Мне не составило большого труда уговорить Роке на прогулку в лощину — заманила обещанием взять рюкзак со всякой снедью для пикника. Едва шагнув на тропинку, он начинает жаловаться на паутину, и я вызываюсь идти впереди. С подъемом у него проблем нет, а мне несложно разрывать череду невидимых преград перед лицом, перед грудью, перед коленями. Вот и наше расставание с Эсекьелем тоже было чередой бесплотных барьеров, ведущих меня к финишу. И происходящие со мной перемены тоже. Пока мы поднимаемся, небо заволакивает все плотнее, тучи теснятся между холмами. Но пока не холодно. С моря налетает порывистый ветер, качает деревья и треплет мне волосы. Так странно идти здесь с кем-то, кроме Эсекьеля, слышать шаги за спиной. Но я все равно принимаюсь болтать обо всем, что придет на ум, стараясь не упоминать Эсекьеля и избегать слов «мы» и «наше» применительно к домашним делам. Во мне просыпается натуралист, и я комментирую каждое попадающееся мне на глаза интересное дерево, каждую мелькающую в ветвях или подающую голос птицу. Увидев дятла с ярко-алой короной, Роке застывает в изумлении. Я надеюсь, что когда-нибудь он разделит мою любовь к этим холмам. Рассказываю про орликов, про лис, про ястребов — на каждого лесного знакомца найдется забавная история.

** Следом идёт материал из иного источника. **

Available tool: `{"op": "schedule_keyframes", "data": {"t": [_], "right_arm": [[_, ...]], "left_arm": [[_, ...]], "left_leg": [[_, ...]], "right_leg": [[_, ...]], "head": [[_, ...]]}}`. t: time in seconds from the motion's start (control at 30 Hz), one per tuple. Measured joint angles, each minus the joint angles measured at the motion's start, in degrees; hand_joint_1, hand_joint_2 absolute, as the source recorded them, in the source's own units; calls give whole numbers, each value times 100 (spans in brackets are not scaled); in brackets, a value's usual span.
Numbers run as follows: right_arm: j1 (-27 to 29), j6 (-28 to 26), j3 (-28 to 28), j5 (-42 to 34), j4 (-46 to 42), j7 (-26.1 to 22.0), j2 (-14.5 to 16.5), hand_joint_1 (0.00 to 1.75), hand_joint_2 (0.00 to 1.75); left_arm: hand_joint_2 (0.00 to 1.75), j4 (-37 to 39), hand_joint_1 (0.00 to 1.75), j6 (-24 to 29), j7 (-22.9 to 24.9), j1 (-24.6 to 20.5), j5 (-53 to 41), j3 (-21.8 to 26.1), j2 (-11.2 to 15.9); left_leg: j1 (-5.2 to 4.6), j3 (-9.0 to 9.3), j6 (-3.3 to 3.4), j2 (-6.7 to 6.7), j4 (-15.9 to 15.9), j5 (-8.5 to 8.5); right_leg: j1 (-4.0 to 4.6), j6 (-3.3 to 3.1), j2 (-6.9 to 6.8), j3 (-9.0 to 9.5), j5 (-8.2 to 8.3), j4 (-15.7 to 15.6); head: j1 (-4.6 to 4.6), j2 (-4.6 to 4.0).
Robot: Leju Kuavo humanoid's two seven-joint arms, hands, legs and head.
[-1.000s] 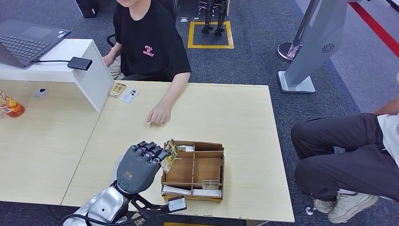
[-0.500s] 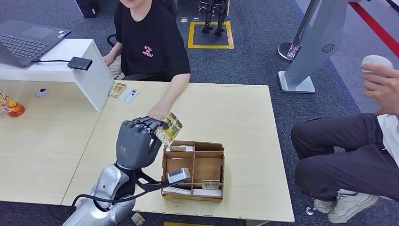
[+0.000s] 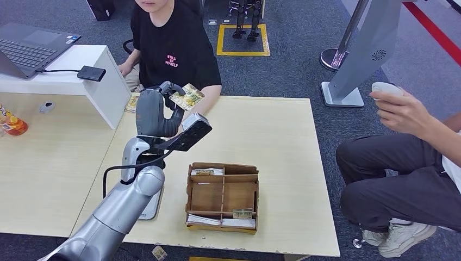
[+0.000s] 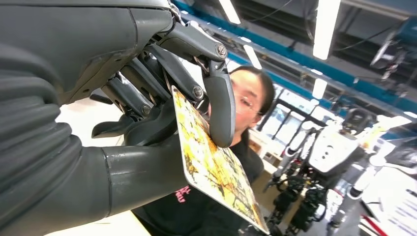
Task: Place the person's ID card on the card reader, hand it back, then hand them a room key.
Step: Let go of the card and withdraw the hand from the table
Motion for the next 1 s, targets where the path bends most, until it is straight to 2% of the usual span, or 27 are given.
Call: {"op": "schedule_keyframes", "data": {"t": [0.23, 0.53, 1.0], "right_arm": [[-5, 7, 104, 57, 0, 1, -3, 0, 0], [-9, 16, 233, 96, 2, 33, -12, 0, 0], [-10, 35, 302, 113, 2, 35, -15, 0, 0]], "left_arm": [[175, 836, 175, 164, 29, -388, 124, 224, -160], [175, 2249, 175, 390, -189, -879, 385, 786, -252], [175, 2974, 175, 378, 69, -1107, 193, 988, -252]], "left_leg": [[0, -2, 0, 0, 0, 0], [0, -2, -2, 0, 0, 5], [0, -3, -2, -1, 0, 5]], "right_leg": [[0, 0, 0, -1, 0, 0], [0, 0, 0, -1, 1, 1], [0, 0, -1, -1, 1, 2]], "head": [[-1, 0], [-1, 0], [0, 0]]}}
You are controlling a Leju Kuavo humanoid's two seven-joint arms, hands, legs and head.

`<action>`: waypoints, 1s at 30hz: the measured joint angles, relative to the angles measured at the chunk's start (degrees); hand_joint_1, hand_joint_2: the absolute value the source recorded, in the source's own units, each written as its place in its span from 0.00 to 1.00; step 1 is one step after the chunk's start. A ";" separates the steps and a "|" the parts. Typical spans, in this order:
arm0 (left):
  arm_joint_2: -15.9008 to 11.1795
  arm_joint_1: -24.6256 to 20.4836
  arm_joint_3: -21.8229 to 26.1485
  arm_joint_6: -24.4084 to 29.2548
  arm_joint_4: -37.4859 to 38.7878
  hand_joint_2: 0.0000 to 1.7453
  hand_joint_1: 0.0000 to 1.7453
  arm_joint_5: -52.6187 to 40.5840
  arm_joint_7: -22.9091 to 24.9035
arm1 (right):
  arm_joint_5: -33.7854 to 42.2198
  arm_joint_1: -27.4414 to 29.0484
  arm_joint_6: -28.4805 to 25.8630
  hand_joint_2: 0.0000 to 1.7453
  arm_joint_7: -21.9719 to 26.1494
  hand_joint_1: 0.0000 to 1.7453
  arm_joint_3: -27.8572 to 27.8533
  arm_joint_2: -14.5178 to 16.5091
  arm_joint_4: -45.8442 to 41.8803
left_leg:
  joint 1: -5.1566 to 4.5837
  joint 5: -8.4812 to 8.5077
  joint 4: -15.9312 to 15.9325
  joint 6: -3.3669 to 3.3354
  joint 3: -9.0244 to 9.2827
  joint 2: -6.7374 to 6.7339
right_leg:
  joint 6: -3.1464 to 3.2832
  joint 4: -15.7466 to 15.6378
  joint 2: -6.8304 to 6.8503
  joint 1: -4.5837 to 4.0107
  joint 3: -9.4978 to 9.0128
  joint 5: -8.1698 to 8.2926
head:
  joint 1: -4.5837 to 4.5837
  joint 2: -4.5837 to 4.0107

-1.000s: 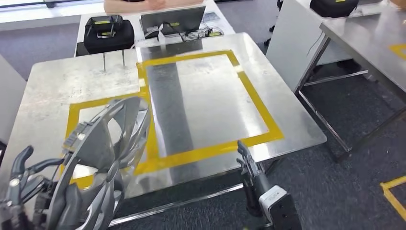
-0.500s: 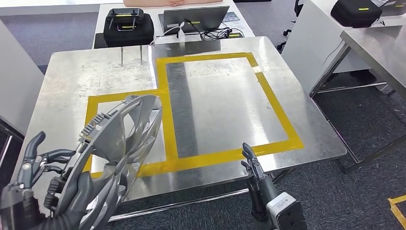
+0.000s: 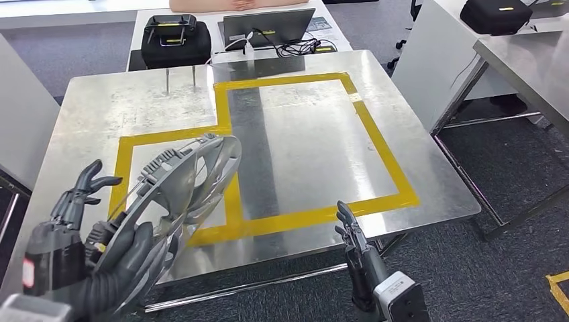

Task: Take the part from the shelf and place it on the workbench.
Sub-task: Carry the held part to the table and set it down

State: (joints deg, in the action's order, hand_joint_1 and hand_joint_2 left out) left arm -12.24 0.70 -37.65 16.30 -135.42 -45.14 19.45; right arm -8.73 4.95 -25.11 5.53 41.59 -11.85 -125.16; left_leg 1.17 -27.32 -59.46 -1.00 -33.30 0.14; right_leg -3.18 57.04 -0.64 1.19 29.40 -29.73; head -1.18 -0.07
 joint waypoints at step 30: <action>7.74 -24.44 -7.09 -24.41 30.46 1.00 1.00 -12.49 7.95 | -2.37 -0.19 3.02 0.00 0.27 0.00 0.48 0.46 -0.25 | -0.05 0.44 0.87 0.34 0.87 -0.10 | 0.29 0.01 -0.16 0.01 -0.28 0.24 | 0.67 0.00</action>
State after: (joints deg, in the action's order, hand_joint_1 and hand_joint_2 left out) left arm -4.50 -23.74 -44.74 -8.10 -104.96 -57.63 27.40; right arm -11.10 4.76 -22.10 5.80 42.07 -11.39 -125.42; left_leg 1.12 -26.88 -58.59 -0.66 -32.42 0.04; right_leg -2.89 57.05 -0.80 1.20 29.12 -29.49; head -0.51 -0.07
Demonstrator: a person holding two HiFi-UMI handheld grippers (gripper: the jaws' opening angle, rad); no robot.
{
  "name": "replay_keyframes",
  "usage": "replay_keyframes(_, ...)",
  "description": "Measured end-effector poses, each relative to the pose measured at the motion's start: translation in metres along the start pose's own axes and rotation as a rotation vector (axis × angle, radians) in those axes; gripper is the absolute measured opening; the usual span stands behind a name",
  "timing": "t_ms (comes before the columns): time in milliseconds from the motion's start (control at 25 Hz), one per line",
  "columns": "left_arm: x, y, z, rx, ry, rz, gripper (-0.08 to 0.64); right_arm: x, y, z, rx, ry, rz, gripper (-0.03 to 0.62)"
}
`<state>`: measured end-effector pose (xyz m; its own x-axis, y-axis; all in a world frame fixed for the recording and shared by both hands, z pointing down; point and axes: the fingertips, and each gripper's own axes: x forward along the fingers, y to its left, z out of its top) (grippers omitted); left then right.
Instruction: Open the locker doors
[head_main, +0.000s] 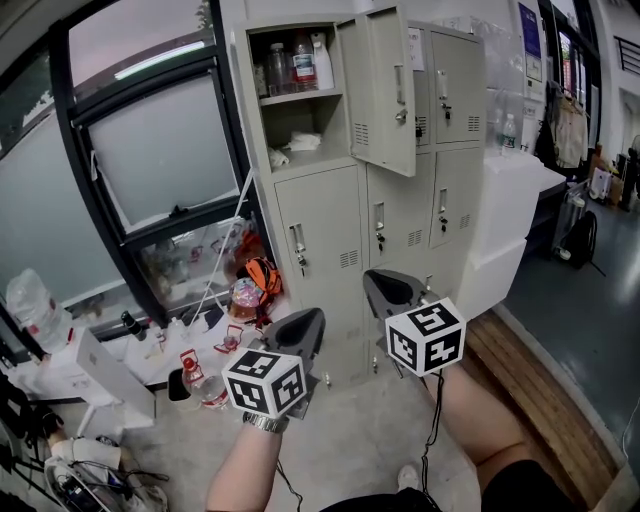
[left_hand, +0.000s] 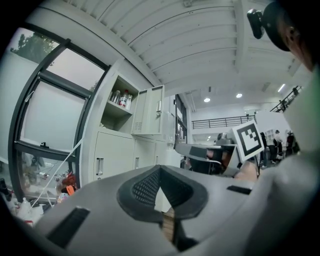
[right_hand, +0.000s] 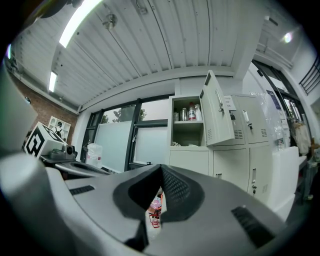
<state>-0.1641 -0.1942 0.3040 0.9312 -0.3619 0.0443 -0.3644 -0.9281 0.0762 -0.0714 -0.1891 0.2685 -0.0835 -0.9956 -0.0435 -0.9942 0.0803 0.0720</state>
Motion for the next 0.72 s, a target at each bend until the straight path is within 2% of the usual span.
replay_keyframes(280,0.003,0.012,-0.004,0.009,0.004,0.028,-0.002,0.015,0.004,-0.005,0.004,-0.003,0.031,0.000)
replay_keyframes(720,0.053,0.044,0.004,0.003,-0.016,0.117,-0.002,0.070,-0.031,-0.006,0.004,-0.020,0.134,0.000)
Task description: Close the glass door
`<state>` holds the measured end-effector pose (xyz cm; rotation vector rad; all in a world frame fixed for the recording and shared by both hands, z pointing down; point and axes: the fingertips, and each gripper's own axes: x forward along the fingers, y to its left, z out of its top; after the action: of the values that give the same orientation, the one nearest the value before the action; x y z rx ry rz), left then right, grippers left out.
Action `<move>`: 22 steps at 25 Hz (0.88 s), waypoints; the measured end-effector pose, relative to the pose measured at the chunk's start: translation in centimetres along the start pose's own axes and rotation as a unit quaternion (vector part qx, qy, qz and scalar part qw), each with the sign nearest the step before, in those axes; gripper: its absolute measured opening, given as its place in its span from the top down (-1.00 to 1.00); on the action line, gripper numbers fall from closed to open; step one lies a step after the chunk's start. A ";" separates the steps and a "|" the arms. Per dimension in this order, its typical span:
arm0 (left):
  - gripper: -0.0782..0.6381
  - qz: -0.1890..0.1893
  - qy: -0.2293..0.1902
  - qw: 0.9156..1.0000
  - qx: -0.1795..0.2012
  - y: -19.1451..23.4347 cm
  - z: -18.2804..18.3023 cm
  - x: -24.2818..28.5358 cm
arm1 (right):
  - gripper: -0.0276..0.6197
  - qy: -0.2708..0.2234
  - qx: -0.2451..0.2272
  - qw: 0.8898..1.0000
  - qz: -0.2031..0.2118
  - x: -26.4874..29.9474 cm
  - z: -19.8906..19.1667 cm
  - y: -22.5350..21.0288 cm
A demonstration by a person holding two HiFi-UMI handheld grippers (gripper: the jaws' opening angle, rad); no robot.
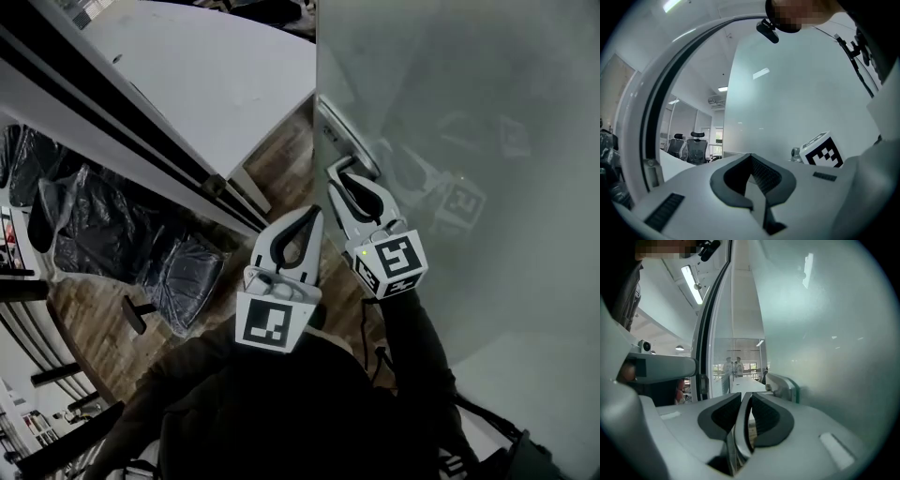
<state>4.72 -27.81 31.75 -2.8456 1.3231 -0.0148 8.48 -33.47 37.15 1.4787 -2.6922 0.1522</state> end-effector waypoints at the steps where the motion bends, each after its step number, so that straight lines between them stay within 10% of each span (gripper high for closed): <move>1: 0.79 0.005 0.002 1.000 0.001 -0.2 -0.1 -1.0 | 0.69 0.001 0.000 1.000 0.004 -0.1 -0.2 0.8; 22: 0.79 0.080 -0.010 0.997 0.015 2.5 2.9 -15.9 | 0.70 0.004 -0.017 0.997 0.071 -2.0 -0.2 15.6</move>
<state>-7.40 -17.27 28.76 -2.6990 1.5276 -0.0052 -3.63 -23.45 36.30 1.2764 -2.7778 0.1187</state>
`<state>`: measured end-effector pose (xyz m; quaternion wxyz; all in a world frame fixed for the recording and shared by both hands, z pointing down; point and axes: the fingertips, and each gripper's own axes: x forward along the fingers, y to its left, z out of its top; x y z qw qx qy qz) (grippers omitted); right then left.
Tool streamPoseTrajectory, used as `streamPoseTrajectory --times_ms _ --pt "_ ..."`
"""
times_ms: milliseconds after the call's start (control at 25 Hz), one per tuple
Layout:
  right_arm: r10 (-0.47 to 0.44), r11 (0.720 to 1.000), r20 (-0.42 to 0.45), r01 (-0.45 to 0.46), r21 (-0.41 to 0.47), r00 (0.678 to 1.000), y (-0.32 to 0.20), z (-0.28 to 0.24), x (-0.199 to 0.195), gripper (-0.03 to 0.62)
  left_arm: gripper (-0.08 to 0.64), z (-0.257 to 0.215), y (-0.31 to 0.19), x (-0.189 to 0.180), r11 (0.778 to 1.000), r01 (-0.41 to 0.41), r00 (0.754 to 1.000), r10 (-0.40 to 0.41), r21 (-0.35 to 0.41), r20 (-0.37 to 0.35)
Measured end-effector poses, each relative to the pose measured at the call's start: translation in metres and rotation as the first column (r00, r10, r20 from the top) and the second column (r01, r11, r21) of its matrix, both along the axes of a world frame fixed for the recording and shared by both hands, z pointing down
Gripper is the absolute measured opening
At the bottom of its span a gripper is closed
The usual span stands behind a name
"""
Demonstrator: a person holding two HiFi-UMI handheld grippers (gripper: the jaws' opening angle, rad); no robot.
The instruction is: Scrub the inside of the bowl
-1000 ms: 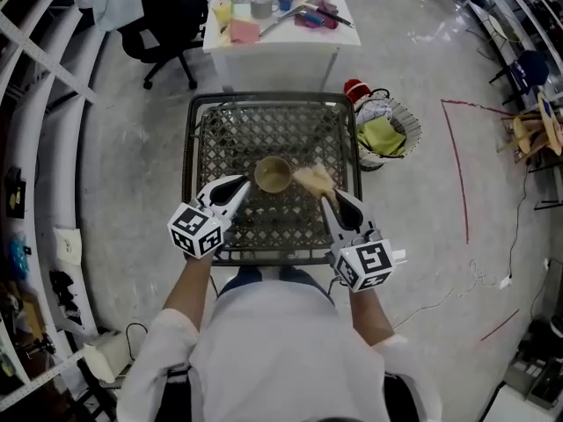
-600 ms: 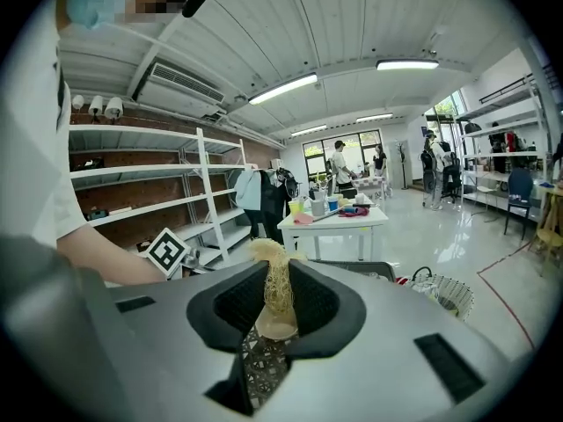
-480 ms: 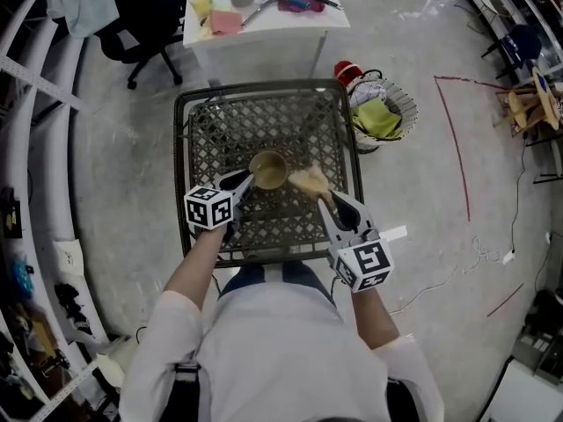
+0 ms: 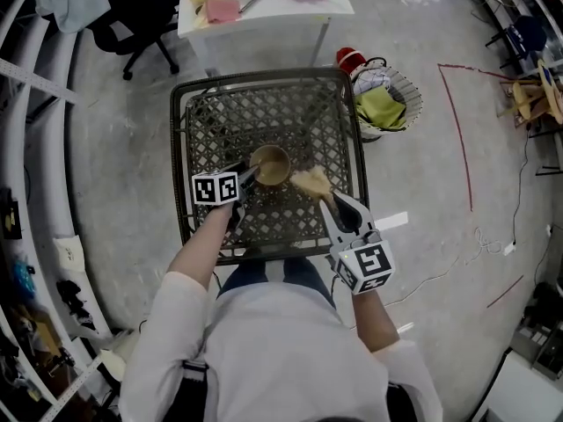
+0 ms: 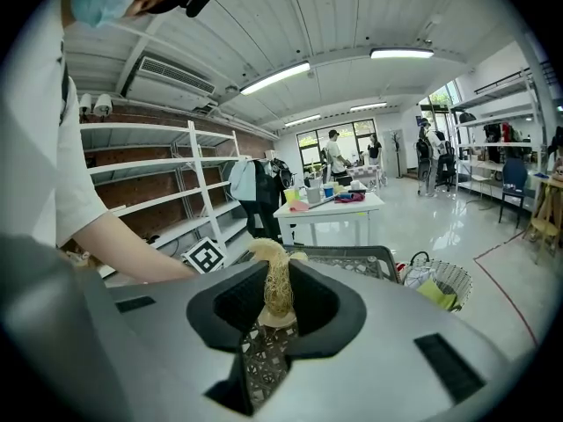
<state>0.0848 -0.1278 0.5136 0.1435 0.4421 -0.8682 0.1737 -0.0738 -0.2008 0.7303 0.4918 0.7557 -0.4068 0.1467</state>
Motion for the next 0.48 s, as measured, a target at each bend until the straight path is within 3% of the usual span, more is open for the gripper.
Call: streamPoseTrajectory --times_ms 280,480 --pt "0.019 1.000 -0.011 -0.019 -0.022 1.000 0.002 0.006 0.002 0.086 0.195 0.026 -0.004 0.005 0.996 -0.029 0.999 0.030 -0.082 0.013" --pt "0.042 0.998 -0.018 -0.043 -0.037 0.999 0.006 0.009 0.007 0.086 0.107 0.038 -0.005 0.008 0.993 -0.027 0.999 0.031 -0.112 0.030"
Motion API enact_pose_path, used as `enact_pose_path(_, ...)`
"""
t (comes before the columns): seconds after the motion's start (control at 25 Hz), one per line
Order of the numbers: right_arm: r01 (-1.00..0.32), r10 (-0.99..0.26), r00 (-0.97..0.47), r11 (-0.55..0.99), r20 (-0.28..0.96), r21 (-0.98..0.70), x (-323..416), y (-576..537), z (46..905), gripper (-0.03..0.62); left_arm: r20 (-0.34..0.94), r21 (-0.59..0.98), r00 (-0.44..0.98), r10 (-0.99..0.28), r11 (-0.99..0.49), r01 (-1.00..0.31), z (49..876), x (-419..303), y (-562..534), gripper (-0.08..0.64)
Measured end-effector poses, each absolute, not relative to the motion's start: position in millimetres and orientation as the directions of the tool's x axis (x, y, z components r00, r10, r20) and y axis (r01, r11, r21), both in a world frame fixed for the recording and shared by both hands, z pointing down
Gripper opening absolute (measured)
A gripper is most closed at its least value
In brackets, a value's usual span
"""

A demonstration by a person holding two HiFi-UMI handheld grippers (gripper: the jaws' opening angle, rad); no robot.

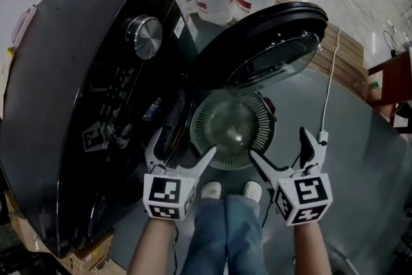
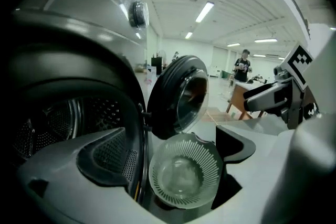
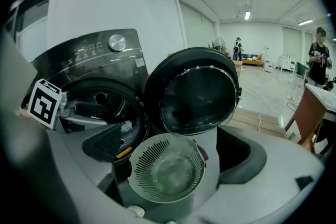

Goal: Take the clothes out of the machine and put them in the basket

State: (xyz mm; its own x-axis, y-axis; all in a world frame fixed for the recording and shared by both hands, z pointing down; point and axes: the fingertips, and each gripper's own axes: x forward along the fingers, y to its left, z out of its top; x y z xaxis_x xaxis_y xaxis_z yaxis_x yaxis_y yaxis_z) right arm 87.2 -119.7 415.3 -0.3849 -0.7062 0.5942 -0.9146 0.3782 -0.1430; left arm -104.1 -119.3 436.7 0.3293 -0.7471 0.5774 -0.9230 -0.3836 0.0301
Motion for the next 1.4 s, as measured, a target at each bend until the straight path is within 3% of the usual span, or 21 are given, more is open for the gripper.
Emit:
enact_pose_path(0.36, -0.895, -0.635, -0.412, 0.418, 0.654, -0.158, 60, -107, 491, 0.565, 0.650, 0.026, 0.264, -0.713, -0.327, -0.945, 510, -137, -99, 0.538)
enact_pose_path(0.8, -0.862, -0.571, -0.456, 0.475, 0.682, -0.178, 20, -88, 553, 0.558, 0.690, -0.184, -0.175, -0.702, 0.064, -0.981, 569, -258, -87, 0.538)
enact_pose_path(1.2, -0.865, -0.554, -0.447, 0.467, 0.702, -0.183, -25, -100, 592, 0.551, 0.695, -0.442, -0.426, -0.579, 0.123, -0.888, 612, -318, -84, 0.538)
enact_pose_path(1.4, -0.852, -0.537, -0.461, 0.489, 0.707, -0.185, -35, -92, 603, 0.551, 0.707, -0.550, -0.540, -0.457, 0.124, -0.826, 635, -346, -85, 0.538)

— Ты, часом, не родственница Дарвина?
Я оскорбленно оборачиваюсь, уперев руки в бока, но заражаюсь его улыбкой, и мы оба хохочем.
— А ведь Дарвин бывал здесь, в Чили. Ты знал? — спрашиваю я, отсмеявшись. — Недалеко отсюда, к югу, на холме Ла-Кампана. Говорят, оттуда в ясный день видны горы и море…
— Амелия… — перебивает он умильным голосом. — Это я продюсировал тот фильм, из которого ты об этом узнала.
— Серьезно? И он у тебя есть? Я давно хочу снова посмотреть. А кто вам помогал с исследованиями?
— Не знаю, какой-то чилийский родственник Дарвина. Его по телику будут повторять. Кажется, в следующем феврале двухсотлетие со дня рождения.
Подколки Роке меня не смущают, и я как ни в чем не бывало болтаю всю дорогу до распластанного валуна. Химанго, рассевшиеся на ветках, поднимаются в небо, на этот раз с воинственным кличем. Эхо отражается от деревьев, чьи кроны сейчас словно огромные колокола, на которых играет ветер. Роке окидывает поляну оценивающим взглядом, будто присматривая натуру для съемок. Я расстилаю на камне одеяло из рюкзака и зову Роке присесть рядом.
— Перед тем как приступить к пикнику… — Я недвусмысленно намекаю на свои желания французским поцелуем.
— Здесь?
— А кто хотел заняться сексом «на пленэре»? — передразниваю я.